Но для того, чтобы считывать перемены в близких вам людях, не нужно быть экстрасенсом. Перемены могут быть скрыты для людей, торчащих на себе, но для многих, находящихся в постоянном состоянии разглядывания, они очевидны.
Она вдруг зачастила к новому экстрасенсу.
– Попросил меня принести флакон с духами, которыми я теперь не пользуюсь, и надеть бейсбольную кепку, – без капли иронии поведала она.
На другом конце провода был абсолютно незнакомый мне чужой человек. Я был слегка удивлен.
– И это все?
– Ну, в общем, все, правда, перед уходом попросил разбить флакон, но оказалось, это не так просто, – здесь в ее голосе появилась хоть малая доля иронии.
Слушая бред, рассказанный на полном серьезе, мне стало не по себе. Я просто потерял дар речи. Надо ждать появления «сменщика», думал я с грустью. Случившаяся метаморфоза была грандиозна, осталось только предчувствие конца. Возникла легкая тошнота, знакомое состояние, когда «сосет под ложечкой», еще один симптом ожидания конца отношений. Пытаешься не думать об этом, занять себя чем-то, но бесполезно. «Чего ты ждешь? – спрашивал я себя. – Заключительного приговора. И чем быстрее он будет озвучен, тем лучше».

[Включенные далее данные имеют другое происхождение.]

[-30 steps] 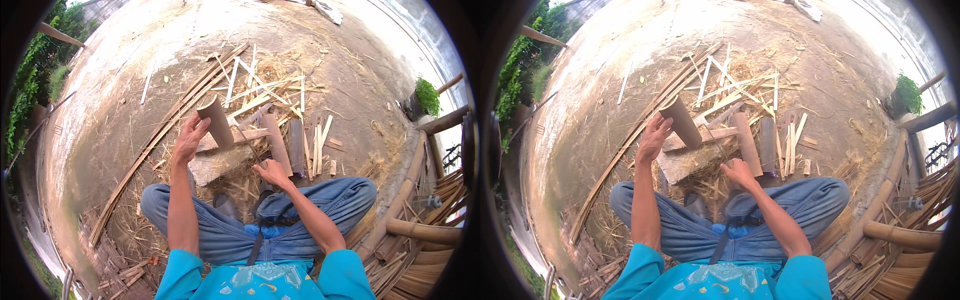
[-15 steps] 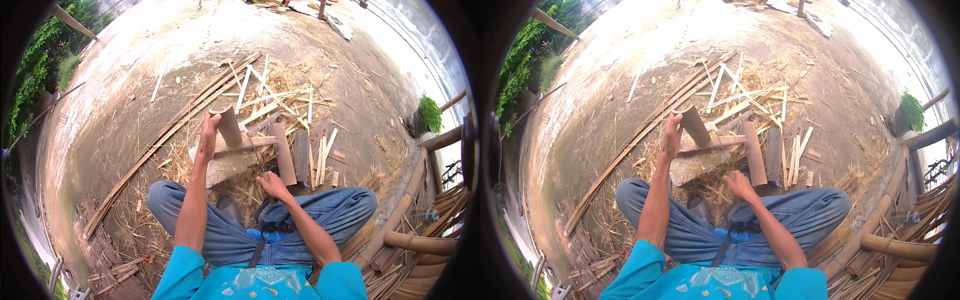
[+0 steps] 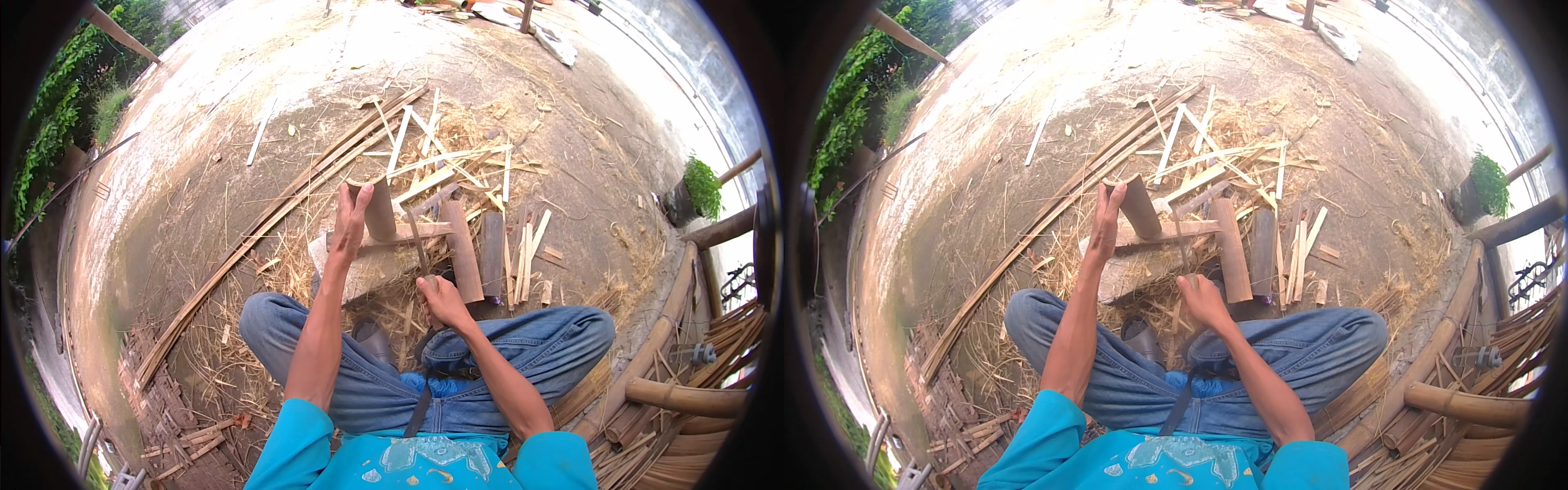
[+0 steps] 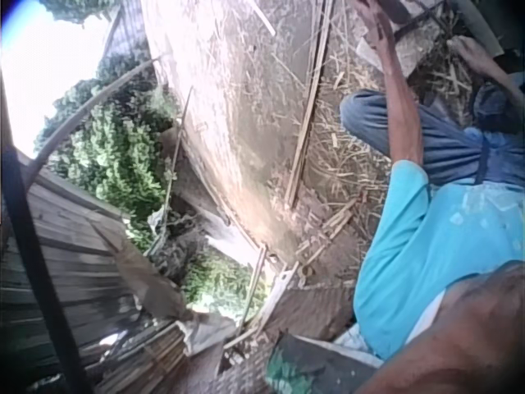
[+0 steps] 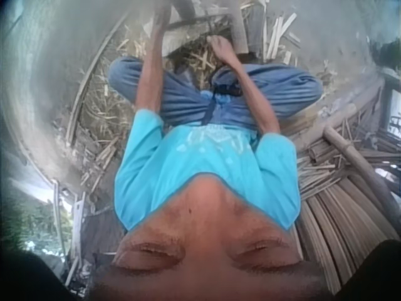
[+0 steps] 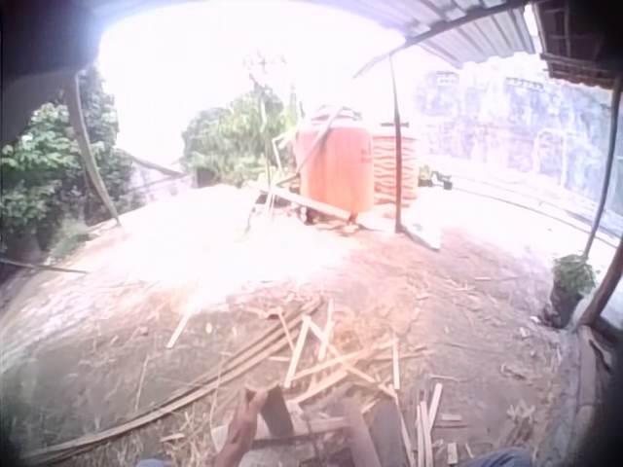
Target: The person sits on the ground and uses a machete to split a bamboo tube into smaller strips. They repeatedly strike the bamboo against a wooden block to separate the pieces and then arrange the resulting strips on the ground.
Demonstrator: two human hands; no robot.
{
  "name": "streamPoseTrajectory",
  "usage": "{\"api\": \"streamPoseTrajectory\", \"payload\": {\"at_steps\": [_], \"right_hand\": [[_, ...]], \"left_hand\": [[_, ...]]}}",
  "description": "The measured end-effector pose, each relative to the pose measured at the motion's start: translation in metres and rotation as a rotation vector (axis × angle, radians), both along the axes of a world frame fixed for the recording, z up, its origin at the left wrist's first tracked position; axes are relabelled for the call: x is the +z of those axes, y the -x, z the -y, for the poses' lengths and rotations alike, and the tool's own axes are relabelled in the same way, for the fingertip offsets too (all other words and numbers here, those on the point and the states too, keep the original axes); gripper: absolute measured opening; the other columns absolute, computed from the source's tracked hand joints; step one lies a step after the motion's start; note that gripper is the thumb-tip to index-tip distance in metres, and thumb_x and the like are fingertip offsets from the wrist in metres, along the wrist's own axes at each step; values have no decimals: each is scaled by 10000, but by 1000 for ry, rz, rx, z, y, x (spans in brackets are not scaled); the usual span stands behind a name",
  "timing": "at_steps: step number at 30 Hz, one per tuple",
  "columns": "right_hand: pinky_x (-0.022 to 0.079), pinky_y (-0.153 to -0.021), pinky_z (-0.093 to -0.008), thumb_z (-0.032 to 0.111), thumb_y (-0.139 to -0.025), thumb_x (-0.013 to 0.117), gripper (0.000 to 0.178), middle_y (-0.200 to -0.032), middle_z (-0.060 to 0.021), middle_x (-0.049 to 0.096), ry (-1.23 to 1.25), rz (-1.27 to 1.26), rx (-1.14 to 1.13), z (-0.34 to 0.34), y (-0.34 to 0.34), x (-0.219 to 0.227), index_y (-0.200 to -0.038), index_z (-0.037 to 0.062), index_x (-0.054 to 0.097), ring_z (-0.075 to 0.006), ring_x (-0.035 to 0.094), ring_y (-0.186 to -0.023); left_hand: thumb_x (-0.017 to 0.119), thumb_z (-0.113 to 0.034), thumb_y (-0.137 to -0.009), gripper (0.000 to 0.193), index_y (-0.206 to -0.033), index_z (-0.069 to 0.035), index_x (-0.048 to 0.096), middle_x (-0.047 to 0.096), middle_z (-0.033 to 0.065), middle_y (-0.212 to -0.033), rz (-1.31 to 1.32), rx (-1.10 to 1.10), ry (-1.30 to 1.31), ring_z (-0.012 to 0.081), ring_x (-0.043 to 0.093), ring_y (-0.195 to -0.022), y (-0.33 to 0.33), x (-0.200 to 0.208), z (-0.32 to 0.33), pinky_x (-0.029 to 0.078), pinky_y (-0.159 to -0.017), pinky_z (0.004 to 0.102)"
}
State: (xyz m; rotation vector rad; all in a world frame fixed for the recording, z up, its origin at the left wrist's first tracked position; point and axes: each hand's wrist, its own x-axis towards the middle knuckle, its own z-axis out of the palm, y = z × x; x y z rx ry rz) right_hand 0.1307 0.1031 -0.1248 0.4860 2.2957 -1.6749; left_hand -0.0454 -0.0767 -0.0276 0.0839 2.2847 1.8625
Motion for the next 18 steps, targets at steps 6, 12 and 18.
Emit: {"api": "streamPoseTrajectory", "payload": {"at_steps": [6,12,18], "right_hand": [[508,-607,-368,476,-1059,526,510,-724,-130,649,167,-224,-136,16,17,104,-1001,-27,588,-184,650,-609],[483,-600,-409,434,-1045,581,456,-681,-164,608,40,-331,-72,17,45,158,-991,-19,587,-256,653,-624],[471,-627,-446,405,-1028,617,422,-697,-197,611,-119,-393,-29,24,54,157,-1002,-16,598,-345,642,-657]], "left_hand": [[507,-771,-906,1086,-1519,84,242,290,338,-1544,-26,-47,-3,413,280,-1472,3,2,1,221,-1221,476],[535,-692,-957,696,-1159,-30,461,543,203,-1130,-162,13,-58,307,545,-1071,-5,7,-15,445,-973,486],[501,-645,-1002,646,-1129,-12,474,549,213,-1077,-215,24,-1,314,571,-1022,-8,8,-15,474,-921,467]]}}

Начало конца я чувствовал в ее прикосновениях к моему телу, во взгляде чуть в сторону, в интонации голоса, наконец, даже в манере одеваться. Она вдруг стала молодежной: кеды, спортивные шаровары. Стиль молодящейся женщины.
Мне не раз приходилось встречать и старцев с висящими животами, в кедах или в длинных шортах, рядом с молодыми девицами. Это почти бесконтрольная мимикрия. Им хочется выглядеть как matching couples, то есть создать впечатление, что они подходят друг другу.
Когда я думаю о том, что называется близостью, духовной и физической, то прихожу к заключению, что они не всегда бывают вместе. Чаще мы сталкиваемся с наличием только одной. Вторая по каким-то причинам слабее или отсутствует полностью. Как измерить коэффициент близости с человеком, с которым проживаешь годы? Количеством телефонных звонков, встреч, писем, написанных друг другу, признаний в постели? Испытывать близость возможно и в тайне, не озвучивая ее, боясь или просто стесняясь пафоса признаний. Гораздо легче это делать в письменной форме.
Пытаюсь вспомнить, кому я писал письма, когда еще был жив, и от кого получал их. Оказалось, не трудно. Из эмиграции я писал только моему близкому другу Юрке Ващенко. Здесь, уже умирая, только ей. Но это не было перепиской. Писем в ответ я не получал. Видимо, у двух моих корреспондентов не было сильной потребности в исповеди или они проживали свою близость со мной по-другому, молча. Думая о двух моих корреспондентах, я понимаю, что первому я писал, так как мы не виделись годами. Второму – по причине невозможности устного диалога, который заканчивался на обмене первыми фразами, быстро переходящими в обоюдные упреки, повышенный голос, своего рода базар.
Поэтому близость вряд ли измеряется желанием писать друг другу письма. Да и письмо, как форма, практически умерло. Тогда чем? Количеством молчаливых монологов, сказанных про себя бессонными ночами?
Это похоже на игру в шахматы с самим собой, когда ты делаешь свой ход и в ответ – ход за своего партнера. Ты мысленно представляешь его ответы, аргументы. Это довольно изнурительная, а порой бессмысленная игра, так как часто ты заранее знаешь все его ходы. И ваши силы неравны по причине слабой подготовки партнера, или он просто отказывается соблюдать правила. Он слишком эмоционален, и нередко партия заканчивается смахиванием фигур с шахматной доски.
* * *
Мой Париж я бы еще назвал альдовским.
На протяжении десяти лет я регулярно, раза три или четыре в неделю, ходил к Альдо в офортное ателье на улицу Гринель.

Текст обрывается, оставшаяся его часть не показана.